[May 26, 1894.]

Many years ago I had a similar experience to Mr. Frank Wright. A likeness of myself, head and shoulders, drawn in chalk from a photograph, and enlarged to nearly life size, hung on the dining-room wall of a house I then occupied. One evening my wife silently called my attention to a young English terrier, who had not been very long with us, looking up at it very steadfastly. He regarded it for about a minute in silence, and at last broke out into a loud bark, which I supposed to mean that in his opinion the wall was not my proper place, and that only an evil genius could have set anything like me in such a position.

G.

[June 2, 1894.]

You were so good as to insert my little account of the politeness of a parrot in the Spectator, will you now allow me also to bear witness to the recognition of a likeness by a dog? Some time ago I was painting two portraits in the country, and one day by chance I placed the picture of my hostess on the ground. Immediately her old spaniel came and gazed intently at the face for several seconds. Then he smelt at the canvas, and, unsatisfied, walked round and investigated the back. Finally, having discovered the deception, he turned away in manifest disgust, and nothing that we could do or say, on that day or on any other, would induce that dog to look at that picture again. We then tried him by putting my portrait of his master also on the ground, but he simply gave it a kind of casual contemptuous side-glance and took no further notice of it. We attributed this not to any difference in the merits or demerits of the two portraits, but simply to the fact that the dog felt he had been deceived once, but was not to be so taken in again.

Louisa Starr Canziani.

RECOGNITION BY ANIMALS OF PICTURES.

[Sept. 7, 1889.]

Thirty years ago I was staying at Langley, near Chippenham, with a lady who was working a large screen, on which she depicted in "raised" work (as it was then called) a life-sized cat on a cushion.
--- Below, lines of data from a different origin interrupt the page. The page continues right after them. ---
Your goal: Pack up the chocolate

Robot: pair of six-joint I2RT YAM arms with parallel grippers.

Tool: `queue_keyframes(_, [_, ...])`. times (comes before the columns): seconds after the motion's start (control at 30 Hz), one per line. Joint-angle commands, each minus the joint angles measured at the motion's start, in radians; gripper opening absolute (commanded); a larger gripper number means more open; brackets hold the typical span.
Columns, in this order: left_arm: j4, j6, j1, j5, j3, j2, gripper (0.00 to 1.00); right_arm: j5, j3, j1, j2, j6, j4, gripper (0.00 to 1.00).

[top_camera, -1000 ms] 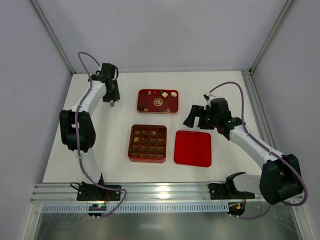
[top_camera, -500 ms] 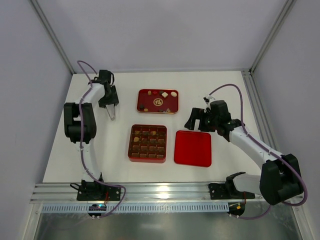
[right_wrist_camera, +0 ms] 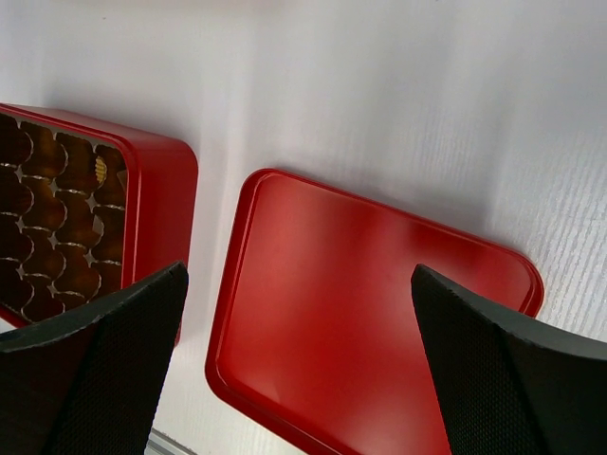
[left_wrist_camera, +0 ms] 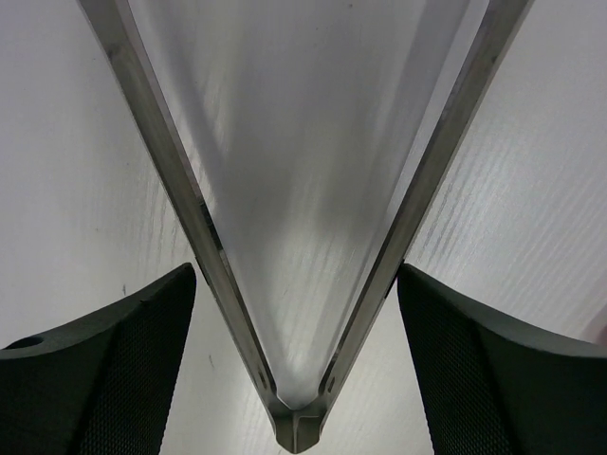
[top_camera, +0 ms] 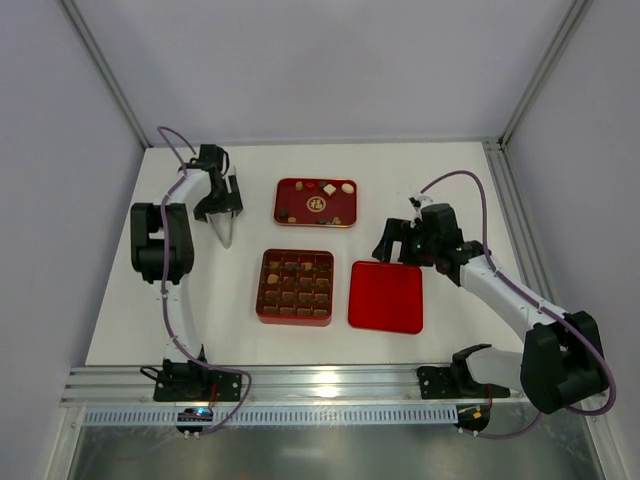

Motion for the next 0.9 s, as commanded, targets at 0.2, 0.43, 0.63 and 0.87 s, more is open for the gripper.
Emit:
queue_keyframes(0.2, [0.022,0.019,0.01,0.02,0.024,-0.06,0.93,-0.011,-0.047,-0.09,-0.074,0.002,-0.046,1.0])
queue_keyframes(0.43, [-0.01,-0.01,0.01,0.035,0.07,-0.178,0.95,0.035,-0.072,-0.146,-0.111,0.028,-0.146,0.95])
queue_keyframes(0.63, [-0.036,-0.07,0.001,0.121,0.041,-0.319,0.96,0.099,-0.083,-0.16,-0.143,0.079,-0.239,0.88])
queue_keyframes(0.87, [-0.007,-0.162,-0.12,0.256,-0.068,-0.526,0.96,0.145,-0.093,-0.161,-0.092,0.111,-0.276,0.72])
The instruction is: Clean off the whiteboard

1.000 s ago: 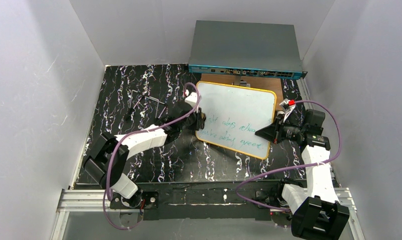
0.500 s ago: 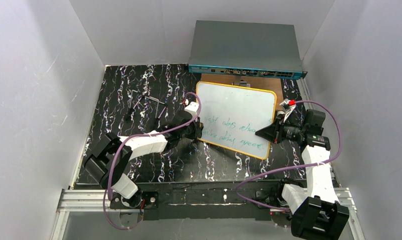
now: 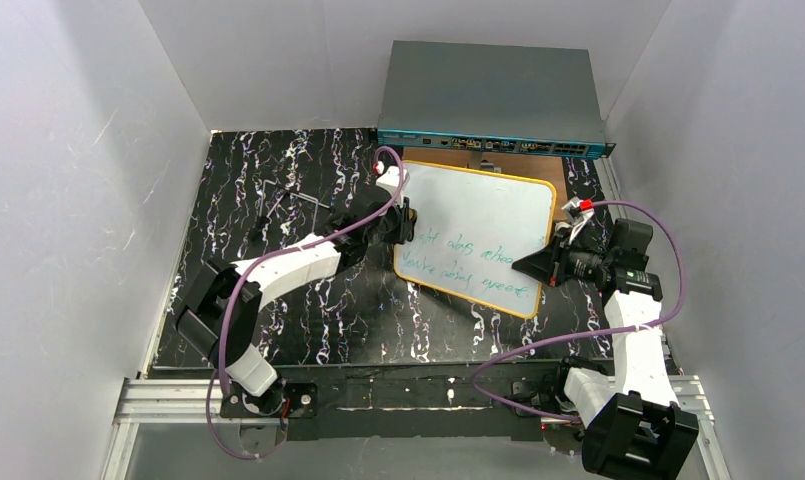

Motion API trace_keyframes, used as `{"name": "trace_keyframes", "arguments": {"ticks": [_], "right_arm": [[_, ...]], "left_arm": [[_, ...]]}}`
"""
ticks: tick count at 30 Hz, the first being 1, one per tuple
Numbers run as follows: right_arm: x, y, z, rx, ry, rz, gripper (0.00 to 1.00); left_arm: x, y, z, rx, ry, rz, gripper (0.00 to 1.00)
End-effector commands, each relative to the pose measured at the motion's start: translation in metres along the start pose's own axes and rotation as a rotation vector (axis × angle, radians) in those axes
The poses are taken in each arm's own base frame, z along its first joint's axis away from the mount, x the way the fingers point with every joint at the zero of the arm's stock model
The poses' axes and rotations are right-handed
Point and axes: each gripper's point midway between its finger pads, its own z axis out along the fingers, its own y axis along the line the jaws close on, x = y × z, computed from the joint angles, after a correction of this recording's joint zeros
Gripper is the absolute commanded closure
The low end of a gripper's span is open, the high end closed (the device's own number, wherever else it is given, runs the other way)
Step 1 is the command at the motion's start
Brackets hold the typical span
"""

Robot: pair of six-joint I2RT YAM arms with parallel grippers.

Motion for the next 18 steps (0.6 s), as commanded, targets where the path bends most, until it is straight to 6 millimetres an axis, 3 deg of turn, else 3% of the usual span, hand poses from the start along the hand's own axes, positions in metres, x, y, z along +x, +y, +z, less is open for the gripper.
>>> {"name": "trace_keyframes", "arguments": {"ticks": [1,5,8,10,13,16,18], "right_arm": [[-0.023,0.033,-0.003,-0.155,-0.05,-0.116,0.99],[-0.023,0.033,-0.003,-0.153,-0.05,-0.118,0.99],[-0.022,0.032,-0.003,-0.151,-0.049,-0.113,0.99],[-0.022,0.032,-0.003,-0.15,-0.049,-0.114,0.99],[-0.022,0.032,-0.003,-0.149,-0.049,-0.115,0.99],[-0.022,0.032,-0.003,-0.147,-0.049,-0.117,0.99],[-0.022,0.032,-0.003,-0.147,-0.049,-0.117,0.99]], "left_arm": [[0.036,-0.012,0.001,0.013,0.069,0.04,1.0],[0.043,-0.039,-0.001,0.051,0.07,0.082,1.0],[0.031,-0.041,-0.003,0.045,0.047,0.084,1.0],[0.021,-0.033,-0.005,0.011,0.036,0.107,1.0],[0.01,-0.005,-0.006,-0.057,0.028,0.071,1.0],[0.011,0.024,-0.005,-0.118,0.036,0.021,1.0],[0.015,0.029,-0.004,-0.119,0.046,0.012,1.0]]}}
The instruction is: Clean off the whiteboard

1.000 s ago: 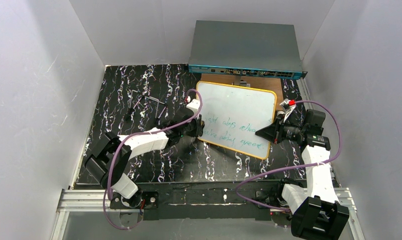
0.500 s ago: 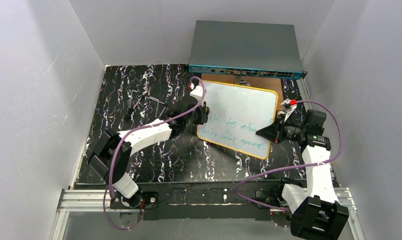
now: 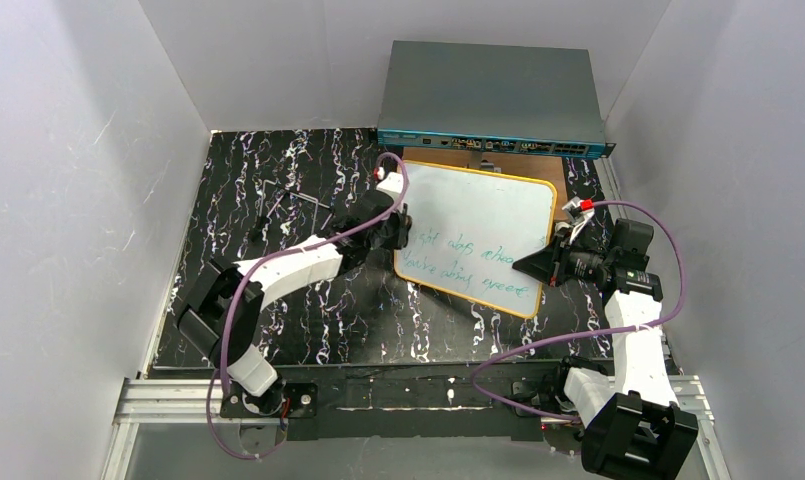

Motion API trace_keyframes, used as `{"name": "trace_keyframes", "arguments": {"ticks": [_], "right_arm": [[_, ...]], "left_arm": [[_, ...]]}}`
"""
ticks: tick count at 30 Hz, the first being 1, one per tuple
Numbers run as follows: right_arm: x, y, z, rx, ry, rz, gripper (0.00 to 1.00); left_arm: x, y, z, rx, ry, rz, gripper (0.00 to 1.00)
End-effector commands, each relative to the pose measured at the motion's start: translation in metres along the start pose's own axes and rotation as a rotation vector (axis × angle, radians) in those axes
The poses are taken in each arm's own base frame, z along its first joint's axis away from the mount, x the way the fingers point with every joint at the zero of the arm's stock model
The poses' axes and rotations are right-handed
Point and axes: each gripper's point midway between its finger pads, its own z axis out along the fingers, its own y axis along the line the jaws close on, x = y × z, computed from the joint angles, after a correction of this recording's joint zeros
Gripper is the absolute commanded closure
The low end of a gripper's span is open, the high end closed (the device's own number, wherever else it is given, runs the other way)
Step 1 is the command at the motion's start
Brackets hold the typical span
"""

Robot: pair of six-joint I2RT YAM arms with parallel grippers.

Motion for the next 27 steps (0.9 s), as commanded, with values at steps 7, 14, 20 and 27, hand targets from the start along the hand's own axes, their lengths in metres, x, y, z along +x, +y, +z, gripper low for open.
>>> {"name": "trace_keyframes", "arguments": {"ticks": [7,14,20,27], "right_arm": [[-0.022,0.034,-0.002,-0.159,-0.046,-0.126,0.99],[-0.021,0.032,-0.002,-0.155,-0.045,-0.125,0.99],[-0.021,0.032,-0.002,-0.155,-0.046,-0.124,0.99],[-0.022,0.033,-0.002,-0.156,-0.046,-0.128,0.99]], "left_arm": [[0.016,-0.014,-0.004,0.024,0.008,-0.004,1.0],[0.002,-0.049,-0.009,0.052,-0.045,0.028,1.0],[0.004,0.006,0.0,-0.081,-0.032,-0.09,1.0],[0.009,0.01,0.0,-0.059,-0.024,-0.113,1.0]]}}
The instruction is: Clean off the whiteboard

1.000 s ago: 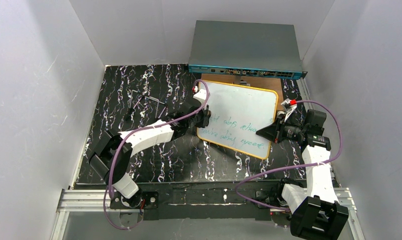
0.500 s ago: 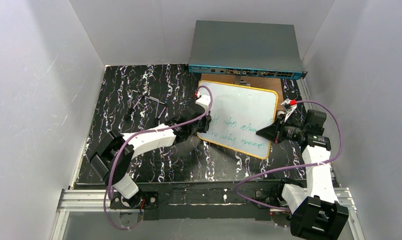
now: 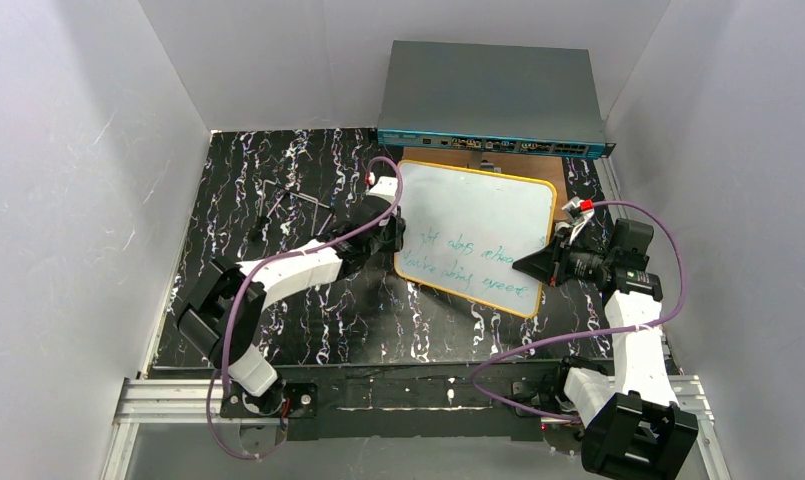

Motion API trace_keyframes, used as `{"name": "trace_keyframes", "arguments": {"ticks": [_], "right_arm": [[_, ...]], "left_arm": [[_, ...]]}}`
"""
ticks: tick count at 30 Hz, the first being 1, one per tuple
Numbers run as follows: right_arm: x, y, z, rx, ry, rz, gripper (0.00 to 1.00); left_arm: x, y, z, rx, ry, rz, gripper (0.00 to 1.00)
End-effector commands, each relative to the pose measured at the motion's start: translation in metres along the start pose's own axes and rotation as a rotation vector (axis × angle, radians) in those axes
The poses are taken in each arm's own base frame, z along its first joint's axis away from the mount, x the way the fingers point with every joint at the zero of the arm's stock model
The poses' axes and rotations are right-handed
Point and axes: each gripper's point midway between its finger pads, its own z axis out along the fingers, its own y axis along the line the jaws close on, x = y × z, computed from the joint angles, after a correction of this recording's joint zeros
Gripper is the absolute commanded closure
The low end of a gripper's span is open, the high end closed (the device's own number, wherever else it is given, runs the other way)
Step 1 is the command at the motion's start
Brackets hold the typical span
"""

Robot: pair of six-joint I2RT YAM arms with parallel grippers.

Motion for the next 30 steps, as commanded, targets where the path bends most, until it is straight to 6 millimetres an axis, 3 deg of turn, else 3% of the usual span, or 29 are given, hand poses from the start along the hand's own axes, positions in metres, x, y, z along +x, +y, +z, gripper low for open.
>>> {"name": "trace_keyframes", "arguments": {"ticks": [1,5,8,11,16,18,22,27,30], "right_arm": [[-0.022,0.033,-0.002,-0.151,-0.046,-0.11,0.99],[-0.022,0.032,-0.002,-0.151,-0.045,-0.106,0.99],[-0.021,0.032,-0.002,-0.15,-0.044,-0.105,0.99],[-0.021,0.032,-0.002,-0.148,-0.045,-0.108,0.99],[-0.022,0.033,-0.002,-0.151,-0.046,-0.11,0.99],[-0.022,0.033,-0.002,-0.153,-0.047,-0.113,0.99],[-0.022,0.033,-0.002,-0.152,-0.046,-0.111,0.99],[-0.022,0.032,-0.002,-0.151,-0.045,-0.108,0.99],[-0.021,0.032,-0.002,-0.151,-0.045,-0.106,0.99]], "left_arm": [[0.0,-0.019,-0.005,0.055,-0.026,-0.003,1.0],[0.009,-0.061,-0.012,0.113,-0.028,0.075,1.0],[0.009,-0.072,-0.012,0.121,-0.034,0.078,1.0],[0.006,-0.057,-0.009,0.066,-0.039,0.082,1.0],[0.0,-0.001,-0.004,-0.027,-0.03,-0.02,1.0],[-0.005,0.004,-0.006,-0.03,-0.037,-0.019,1.0],[-0.006,-0.017,-0.009,0.025,-0.045,-0.002,1.0],[0.001,-0.07,-0.018,0.101,-0.059,0.087,1.0],[-0.001,-0.075,-0.018,0.1,-0.068,0.089,1.0]]}}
The host, a sportsman now dead, was much struck with the similarity to life of the cat, so he fetched his dog (alas! like too many of the species), a cat-hater. The animal made a dead set at the (wool) cat, and but for the master's vigorous clutching him by the collar, the cushion would have been torn into atoms. I related this tale lately in Oxford, and my hearer told me that a friend in the Bevington Road had just painted a bird on a fire-screen, and her cat flew at it.